In base a tali pareri, il latte, i prodotti a base di latte e il colostro sono esenti dal divieto di utilizzare proteine animali nell’alimentazione degli animali di allevamento, detenuti, ingrassati o allevati dall’uomo per la produzione di alimenti, in applicazione del disposto del regolamento (CE) n. 999/2001 del Parlamento europeo e del Consiglio, del 22 maggio 2001, recante disposizioni per la prevenzione, il controllo e l’eradicazione di alcune encefalopatie spongiformi tramissibili (2).

(5)

Il regolamento (CE) n. 1774/2002 non si applica al latte e al colostro in forma liquida eliminati o utilizzati nell’azienda d’origine. Tale regolamento consente inoltre l’utilizzo sul territorio di latte e colostro come fertilizzanti o ammendanti, quando l’autorità competente ritenga che tali prodotti non presentino rischi di propagazione di malattie trasmissibili gravi, dal momento che gli animali allevati potrebbero avere avuto accesso a tale territorio e pertanto essere stati esposti a tale rischio.

(6)

A norma del regolamento (CE) n. 1774/2002, l’utilizzo di materiali della categoria 3 è soggetto a norme severe e l’uso di tali materiali per nutrire animali di allevamento è consentito unicamente previa trasformazione in impianti di trasformazione riconosciuti di categoria 3.

(7)

I sottoprodotti di origine animale ottenuti dalla fabbricazione di prodotti del latte, destinati al consumo umano, e i residui di prodotti lattieri provengono in genere da stabilimenti riconosciuti nei termini della direttiva 92/46/CEE del Consiglio, del 16 giugno 1992, che stabilisce le norme sanitarie per la produzione e la commercializzazione di latte crudo, di latte trattato termicamente e di prodotti a base di latte (3).
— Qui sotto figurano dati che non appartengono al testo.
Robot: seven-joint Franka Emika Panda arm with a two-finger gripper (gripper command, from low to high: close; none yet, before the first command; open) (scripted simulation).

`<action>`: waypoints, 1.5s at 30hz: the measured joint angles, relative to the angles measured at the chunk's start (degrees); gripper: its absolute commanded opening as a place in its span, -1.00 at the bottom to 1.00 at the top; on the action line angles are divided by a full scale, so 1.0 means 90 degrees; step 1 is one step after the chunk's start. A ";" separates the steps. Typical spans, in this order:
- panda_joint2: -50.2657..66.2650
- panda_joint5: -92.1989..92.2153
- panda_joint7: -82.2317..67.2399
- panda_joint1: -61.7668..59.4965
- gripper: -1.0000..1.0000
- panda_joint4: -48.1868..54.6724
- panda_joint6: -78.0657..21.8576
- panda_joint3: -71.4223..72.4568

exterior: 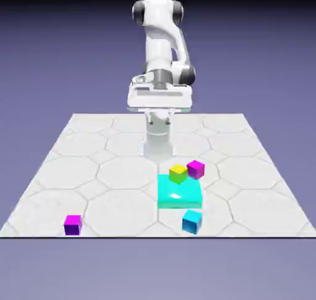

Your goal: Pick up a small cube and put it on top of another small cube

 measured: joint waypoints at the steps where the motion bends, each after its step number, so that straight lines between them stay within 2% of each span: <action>1: 0.0231 -0.0047 -0.0143 0.0092 0.00 0.0153 -0.0156 -0.0026; 25: 0.5768 -0.1163 -0.3573 0.2292 0.00 0.3815 -0.3899 -0.0641; 27: 0.5882 -0.1186 -0.3643 0.2337 0.00 0.3890 -0.3976 -0.0654; 30: 0.6573 -0.1243 -0.3580 0.2281 0.00 0.3876 -0.3267 -0.0693; 31: 0.6799 -0.1261 -0.3559 0.2263 -1.00 0.3872 -0.3035 -0.0705; 33: 0.6799 -0.1254 -0.3565 0.2263 -1.00 0.3872 -0.3038 -0.0704; 37: 0.5877 -0.1171 -0.3651 0.2336 -1.00 0.3888 -0.3983 -0.0651; 45: 0.4032 -0.0461 -0.2434 0.2066 -1.00 0.2511 -0.4571 0.0218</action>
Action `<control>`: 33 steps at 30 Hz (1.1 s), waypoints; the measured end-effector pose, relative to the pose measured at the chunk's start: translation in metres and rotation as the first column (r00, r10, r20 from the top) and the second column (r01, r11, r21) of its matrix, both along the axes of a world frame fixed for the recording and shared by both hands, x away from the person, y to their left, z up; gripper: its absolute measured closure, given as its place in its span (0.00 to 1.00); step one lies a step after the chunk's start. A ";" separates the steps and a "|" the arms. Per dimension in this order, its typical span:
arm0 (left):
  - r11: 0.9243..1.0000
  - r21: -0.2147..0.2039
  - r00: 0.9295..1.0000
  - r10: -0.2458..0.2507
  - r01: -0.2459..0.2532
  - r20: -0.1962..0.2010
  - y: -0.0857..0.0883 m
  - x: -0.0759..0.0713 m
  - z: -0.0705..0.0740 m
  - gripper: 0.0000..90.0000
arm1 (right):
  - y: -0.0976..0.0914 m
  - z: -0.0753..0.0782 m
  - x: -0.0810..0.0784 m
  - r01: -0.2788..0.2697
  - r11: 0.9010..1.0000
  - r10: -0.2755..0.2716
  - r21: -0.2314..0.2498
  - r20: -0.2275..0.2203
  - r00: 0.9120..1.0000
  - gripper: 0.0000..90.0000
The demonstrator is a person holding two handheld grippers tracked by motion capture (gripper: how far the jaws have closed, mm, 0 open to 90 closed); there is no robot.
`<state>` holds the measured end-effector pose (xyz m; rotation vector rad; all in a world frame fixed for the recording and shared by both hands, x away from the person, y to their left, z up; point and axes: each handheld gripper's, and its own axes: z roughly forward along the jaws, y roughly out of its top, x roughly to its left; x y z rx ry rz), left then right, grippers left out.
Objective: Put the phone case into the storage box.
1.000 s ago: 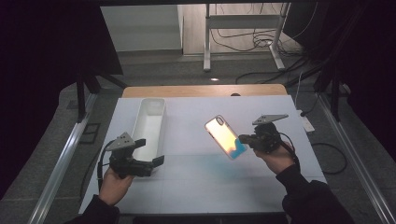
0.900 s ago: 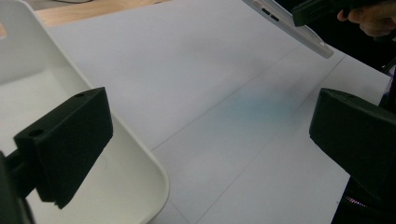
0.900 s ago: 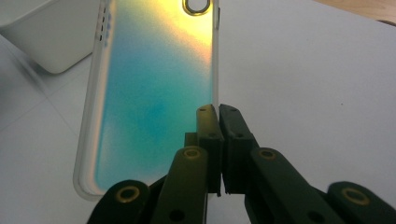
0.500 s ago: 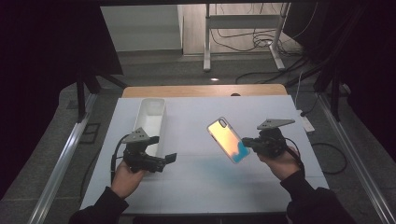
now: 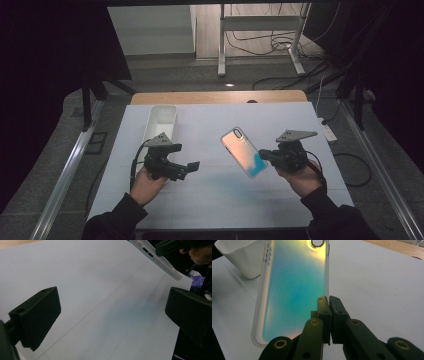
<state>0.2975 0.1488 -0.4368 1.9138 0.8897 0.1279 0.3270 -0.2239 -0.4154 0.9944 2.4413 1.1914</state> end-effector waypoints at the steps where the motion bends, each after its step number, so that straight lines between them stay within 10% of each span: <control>1: 1.000 0.000 1.000 -0.005 0.005 -0.002 -0.001 0.001 0.000 0.01 | 0.000 0.000 0.000 -0.001 1.000 0.001 0.001 0.002 1.000 0.98; 33: 0.989 -0.093 0.986 -0.124 0.114 -0.115 -0.052 0.039 -0.001 0.01 | 0.021 0.000 -0.009 -0.056 0.998 0.057 -0.014 0.048 0.997 0.98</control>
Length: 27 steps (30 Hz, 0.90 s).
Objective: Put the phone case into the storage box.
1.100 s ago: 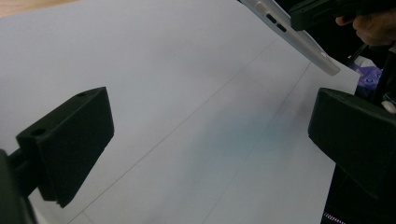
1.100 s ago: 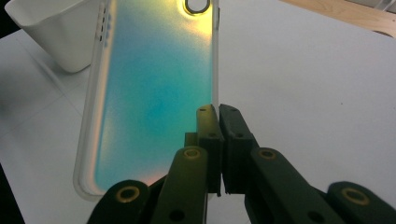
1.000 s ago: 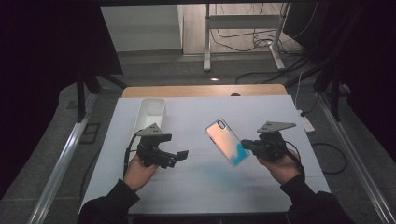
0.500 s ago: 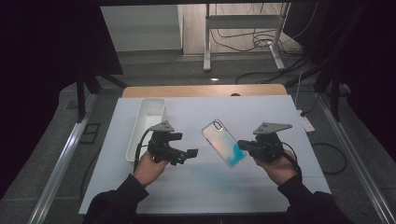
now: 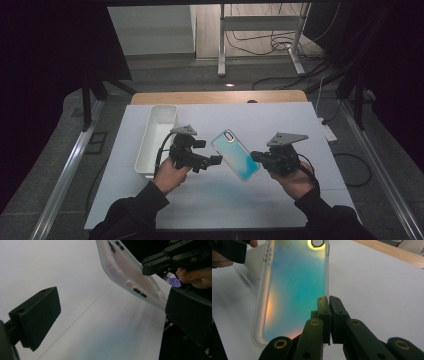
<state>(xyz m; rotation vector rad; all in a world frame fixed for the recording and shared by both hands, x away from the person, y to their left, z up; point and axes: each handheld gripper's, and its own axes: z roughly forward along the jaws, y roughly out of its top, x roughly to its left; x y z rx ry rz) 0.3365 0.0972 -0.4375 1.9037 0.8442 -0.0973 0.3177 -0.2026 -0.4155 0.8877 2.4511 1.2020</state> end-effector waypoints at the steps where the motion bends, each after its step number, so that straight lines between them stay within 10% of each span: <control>1: 1.000 -0.002 1.000 -0.002 0.002 -0.005 -0.001 0.001 0.000 0.01 | 0.001 0.000 0.000 -0.001 1.000 0.001 -0.003 0.001 1.000 0.98; 20: 0.998 -0.064 0.994 -0.014 0.007 -0.109 -0.011 0.015 -0.001 0.02 | 0.012 -0.002 -0.006 -0.036 0.999 0.037 -0.010 0.024 0.999 0.97; 27: 0.996 -0.082 0.986 -0.048 0.035 -0.162 -0.011 0.017 -0.002 0.23 | 0.015 -0.003 -0.008 -0.045 0.999 0.045 -0.016 0.035 0.998 0.97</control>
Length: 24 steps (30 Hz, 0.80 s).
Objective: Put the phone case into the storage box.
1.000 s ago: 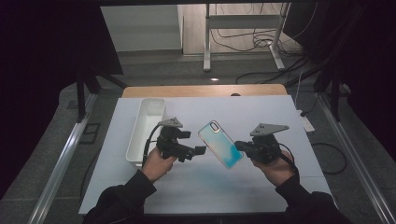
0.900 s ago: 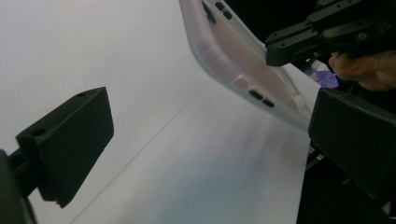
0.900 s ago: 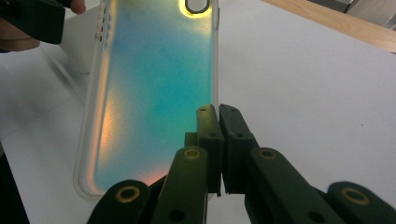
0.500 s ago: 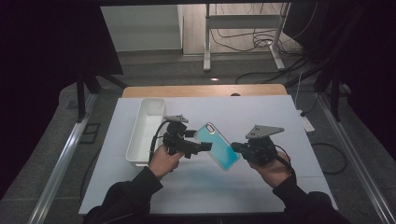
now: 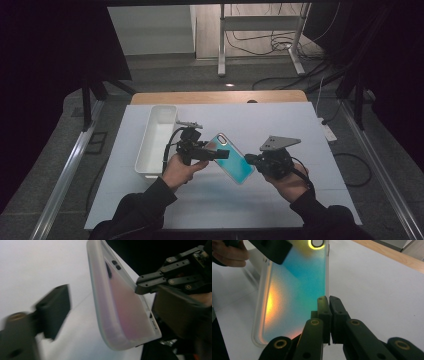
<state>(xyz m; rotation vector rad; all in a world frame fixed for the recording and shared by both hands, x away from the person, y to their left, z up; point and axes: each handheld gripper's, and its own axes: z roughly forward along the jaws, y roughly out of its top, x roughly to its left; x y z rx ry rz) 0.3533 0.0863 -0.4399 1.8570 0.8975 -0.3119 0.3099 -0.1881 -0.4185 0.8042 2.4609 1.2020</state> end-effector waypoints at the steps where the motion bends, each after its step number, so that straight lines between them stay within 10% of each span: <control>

I prodotti lattiero-caseari pronti all’uso sono in genere confezionati, per cui la possibilità di contaminazione successivamente del prodotto è minima.

(8)

La Commissione richiederà il parere dell’Autorità europea per la sicurezza alimentare sulla possibilità di nutrire gli animali di allevamento, osservando le condizioni necessarie per ridurre al minimo i rischi, con latte pronto all’uso, prodotti a base di latte e prodotti derivati dal latte, a cui si applica la definizione di materiale di categoria 3 contenuta nel regolamento (CE) n. 1774/2002 (in appresso denominati «i prodotti»), senza ulteriore trattamento.

(9)

In attesa di tale parere e alla luce dei pareri scientifici esistenti e della relazione del comitato scientifico della salute e del benessere degli animali, del 1999, sulla strategia di vaccinazione di emergenza contro l’afta epizootica, occorre stabilire, a titolo provvisorio, misure specifiche per la raccolta, il trasporto, la trasformazione e l’utilizzo dei prodotti.

(10)

Occorre mettere a punto negli Stati membri sistemi di controllo adeguati per vigilare sulla corretta attuazione delle disposizioni del regolamento e, in caso di mancato rispetto delle disposizioni, adottare le misure del caso. Nel fissare il numero delle aziende registrate cui rilasciare l’autorizzazione all’utilizzo dei prodotti in questione, gli Stati membri devono tener conto della loro valutazione dei rischi nello scenario più ottimista e più pessimista, realizzata nel quadro dell’elaborazione dei rispettivi piani di emergenza per le malattie epizootiche.

(11)

Le misure previste dal presente regolamento sono conformi al parere del comitato permanente per la catena alimentare e la salute degli animali,

HA ADOTTATO IL PRESENTE REGOLAMENTO:

Articolo 1

Autorizzazione generale da parte degli Stati membri

Gli Stati membri autorizzano la raccolta, il trasporto, la trasformazione, l’utilizzo e il magazzinaggio di latte, prodotti a base di latte e prodotti derivati dal latte, ai quali si applica la definizione di materiale della categoria 3, di cui all’articolo 6, paragrafo 1, lettere e), f) e g), del regolamento (CE) n. 1774/2002, che non sono stati trasformati in conformità con il disposto del capitolo V dell’allegato VII dello stesso regolamento («i prodotti»), purché tali attività e tali prodotti soddisfino i requisiti di cui al presente regolamento.

Articolo 2

Utilizzo di prodotti trasformati, siero di latte e prodotti non trasformati per la produzione di alimenti per animali

1.   I prodotti trasformati e il siero di latte, figuranti all’allegato I, possono essere utilizzati per l’alimentazione degli animali conformemente al disposto di detto allegato.

2.   I prodotti non trasformati e altri prodotti, figuranti all’allegato II, possono essere utilizzati per l’alimentazione degli animali conformemente al disposto di detto allegato.

Articolo 3

Raccolta, trasporto e magazzinaggio

1.   I prodotti vanno raccolti, trasportati e identificati a norma delle prescrizioni di cui all’allegato II del regolamento (CE) n. 1774/2002.

Tuttavia, il primo paragrafo non sarà applicabile agli operatori degli stabilimenti di trasformazione del latte riconosciuti in conformità con l’articolo 10 della direttiva 92/46/CEE nel caso di raccolta e di rinvio ai loro stabilimenti di prodotti in precedenza consegnati ai clienti.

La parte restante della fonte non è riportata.